Can a state Negate Central Laws?

  • Article 254(2) refers to a scenario where a law made by a state legislature concerning any matter that falls in the Concurrent List contains any provision repugnant to the provisions of an earlier law made by Parliament or an existing law, with respect to that matter.
  • In such a case, the law made by the state legislature will prevail, provided it is reserved for the consideration of the President of India and Receives his assent.

How can States use this Provision?

  • This provision gives flexibility to a state legislature to make a law different from what is applicable in that state due to a Parliamentary law already in operation there.
  • This flexibility is only available on matters that are in the concurrent list to Schedule 7 of the Constitution. Under that list both the Parliament and the state legislatures could legislate — subject to the rule that the parliamentary law will prevail over a state law.

What all is covered under concurrent list?

  • The concurrent list provides a rich set of topics for the states to take a lead in reform.

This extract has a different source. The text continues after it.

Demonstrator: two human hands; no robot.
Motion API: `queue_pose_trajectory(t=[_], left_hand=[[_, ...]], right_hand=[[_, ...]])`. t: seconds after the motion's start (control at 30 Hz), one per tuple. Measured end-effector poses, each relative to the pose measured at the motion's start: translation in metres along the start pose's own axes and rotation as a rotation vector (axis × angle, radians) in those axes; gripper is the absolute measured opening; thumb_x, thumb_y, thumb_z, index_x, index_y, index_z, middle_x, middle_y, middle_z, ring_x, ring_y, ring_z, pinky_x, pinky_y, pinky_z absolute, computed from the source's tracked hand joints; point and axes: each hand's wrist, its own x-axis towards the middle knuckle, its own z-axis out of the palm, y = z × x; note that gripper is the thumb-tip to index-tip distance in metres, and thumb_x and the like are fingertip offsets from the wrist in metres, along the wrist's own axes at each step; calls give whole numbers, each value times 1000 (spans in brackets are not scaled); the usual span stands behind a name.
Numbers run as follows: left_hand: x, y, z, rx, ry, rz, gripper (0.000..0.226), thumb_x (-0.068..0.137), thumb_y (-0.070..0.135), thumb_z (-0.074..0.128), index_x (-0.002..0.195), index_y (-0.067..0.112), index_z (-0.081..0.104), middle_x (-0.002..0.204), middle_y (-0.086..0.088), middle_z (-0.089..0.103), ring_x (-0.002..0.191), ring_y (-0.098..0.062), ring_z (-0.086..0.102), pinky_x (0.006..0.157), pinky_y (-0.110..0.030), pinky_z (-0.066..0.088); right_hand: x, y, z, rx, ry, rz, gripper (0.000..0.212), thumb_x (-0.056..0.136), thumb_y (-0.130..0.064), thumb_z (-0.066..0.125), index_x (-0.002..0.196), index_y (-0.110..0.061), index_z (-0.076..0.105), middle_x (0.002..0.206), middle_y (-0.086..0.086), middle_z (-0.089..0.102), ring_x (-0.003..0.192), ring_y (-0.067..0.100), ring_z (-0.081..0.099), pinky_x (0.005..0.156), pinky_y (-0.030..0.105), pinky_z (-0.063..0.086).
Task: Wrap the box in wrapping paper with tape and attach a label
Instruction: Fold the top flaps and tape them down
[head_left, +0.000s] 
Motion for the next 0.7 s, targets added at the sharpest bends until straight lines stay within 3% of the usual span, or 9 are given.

It covers areas such as criminal law and procedure, marriage, divorce and adoption, bankruptcy and insolvency, social security, education (including technical and medical education) and electricity.
  • Agriculture’ has been placed as Entry 14 in the State List along with several ancillary matters, while some agriculture-related items have been included in the Union List and the Concurrent List.

Will this Provision help the States?

  • Though states could come out with their own Bills to some extent to override the statutes of passed by the Parliament, none of those Bills would be effective unless the President accords his consent to such Bills.

What Happens if President does not give consent?

  • According to legal experts, it’s the sole prerogative of the President whether to sign the state Bills or not. It’s a rare circumstance, wherein a state Bill is accepted by the President without the Centre on board.
  • In case, the Centre is opposing the Bill, then the President, who works on the aid and advice of the Council of Ministers, can refuse to give his consent.

Can states approach the Supreme Court Challenging the Central Law?

  • States can approach the Supreme Court under Article 131 — invoking the court’s “original jurisdiction” — that allows a state to file a suit in the Supreme Court in case of any dispute that it may have with the central government.
  • Article 131 could be used to Examine the Constitutionality of a statute.